Ogutu Joseph O, Piepho Hans-Peter, Schulz-Streeck Torben
Bioinformatics Unit, Institute of Crop Science, University of Hohenheim, Fruwirthstrasse 23, 70599 Stuttgart, Germany.
BMC Proc. 2011 May 27;5 Suppl 3(Suppl 3):S11. doi: 10.1186/1753-6561-5-S3-S11.

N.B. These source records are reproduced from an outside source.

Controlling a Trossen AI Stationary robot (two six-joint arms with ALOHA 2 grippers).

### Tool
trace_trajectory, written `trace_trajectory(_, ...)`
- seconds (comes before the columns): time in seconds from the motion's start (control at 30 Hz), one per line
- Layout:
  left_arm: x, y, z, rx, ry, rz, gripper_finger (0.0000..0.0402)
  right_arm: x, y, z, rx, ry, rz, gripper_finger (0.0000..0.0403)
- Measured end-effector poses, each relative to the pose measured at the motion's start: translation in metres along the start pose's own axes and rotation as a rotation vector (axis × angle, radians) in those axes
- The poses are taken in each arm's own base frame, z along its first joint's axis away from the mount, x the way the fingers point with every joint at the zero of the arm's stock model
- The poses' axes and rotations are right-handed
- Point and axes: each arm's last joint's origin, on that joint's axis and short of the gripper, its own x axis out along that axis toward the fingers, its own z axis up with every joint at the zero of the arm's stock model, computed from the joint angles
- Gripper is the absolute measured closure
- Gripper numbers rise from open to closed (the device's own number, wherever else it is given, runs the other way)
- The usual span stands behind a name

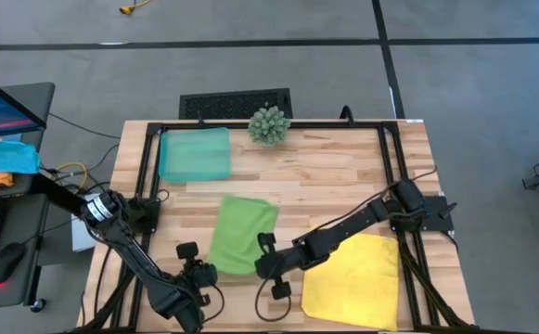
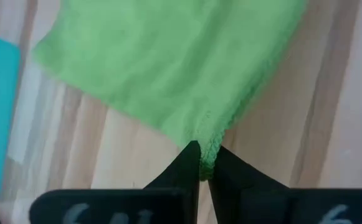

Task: Roll microfiber towels into tight, uniform cylinder then place into a basket
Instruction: Fold the green towel

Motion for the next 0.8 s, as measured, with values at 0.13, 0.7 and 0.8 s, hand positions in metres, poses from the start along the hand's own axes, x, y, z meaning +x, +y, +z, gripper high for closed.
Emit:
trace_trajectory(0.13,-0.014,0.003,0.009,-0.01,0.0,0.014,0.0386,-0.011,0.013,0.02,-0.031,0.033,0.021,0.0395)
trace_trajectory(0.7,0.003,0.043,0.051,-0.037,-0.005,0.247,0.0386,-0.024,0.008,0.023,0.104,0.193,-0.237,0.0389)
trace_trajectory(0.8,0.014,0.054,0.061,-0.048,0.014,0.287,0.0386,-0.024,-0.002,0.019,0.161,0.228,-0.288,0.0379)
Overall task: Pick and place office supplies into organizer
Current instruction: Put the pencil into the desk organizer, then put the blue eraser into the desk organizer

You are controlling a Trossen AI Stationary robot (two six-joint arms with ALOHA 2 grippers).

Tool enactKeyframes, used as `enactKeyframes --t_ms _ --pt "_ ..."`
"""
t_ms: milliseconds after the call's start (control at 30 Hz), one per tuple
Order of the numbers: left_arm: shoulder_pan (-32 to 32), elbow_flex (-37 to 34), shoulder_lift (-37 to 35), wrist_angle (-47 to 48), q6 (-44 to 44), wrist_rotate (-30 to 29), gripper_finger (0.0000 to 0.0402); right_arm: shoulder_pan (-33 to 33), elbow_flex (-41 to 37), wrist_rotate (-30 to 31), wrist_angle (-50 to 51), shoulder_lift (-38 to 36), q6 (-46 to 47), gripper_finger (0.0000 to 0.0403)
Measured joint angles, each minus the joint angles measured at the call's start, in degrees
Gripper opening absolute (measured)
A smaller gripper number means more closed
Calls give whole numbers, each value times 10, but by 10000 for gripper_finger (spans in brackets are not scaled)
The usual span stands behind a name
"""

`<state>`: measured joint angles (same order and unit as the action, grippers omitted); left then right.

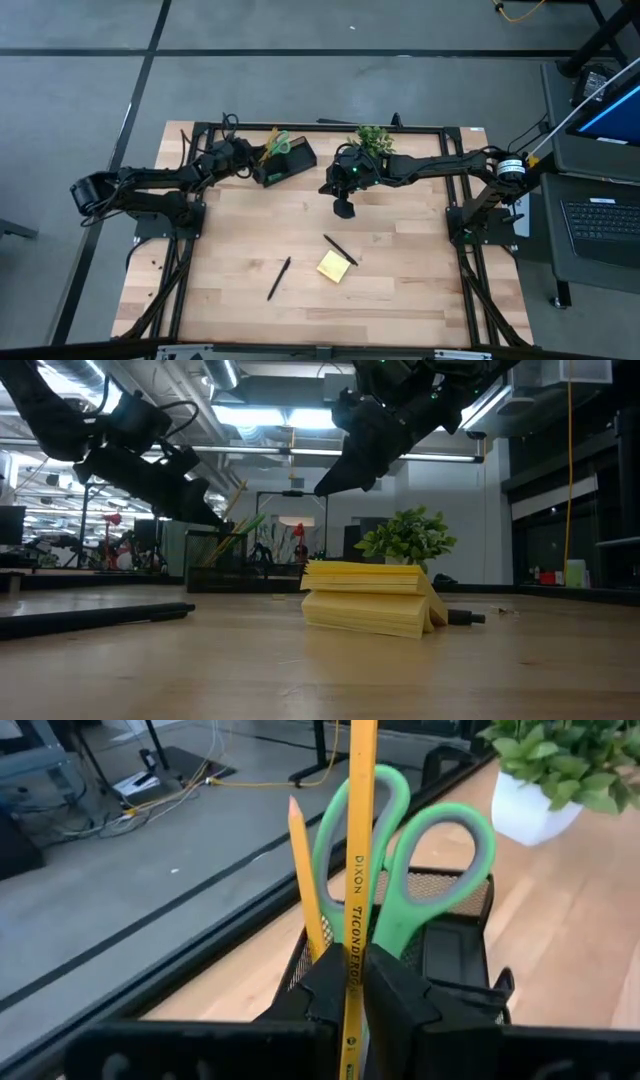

Genomic selection (GS) involves estimating breeding values using molecular markers spanning the entire genome. Accurate prediction of genomic breeding values (GEBVs) presents a central challenge to contemporary plant and animal breeders. The existence of a wide array of marker-based approaches for predicting breeding values makes it essential to evaluate and compare their relative predictive performances to identify approaches able to accurately predict breeding values. We evaluated the predictive accuracy of random forests (RF), stochastic gradient boosting (boosting) and support vector machines (SVMs) for predicting genomic breeding values using dense SNP markers and explored the utility of RF for ranking the predictive importance of markers for pre-screening markers or discovering chromosomal locations of QTLs.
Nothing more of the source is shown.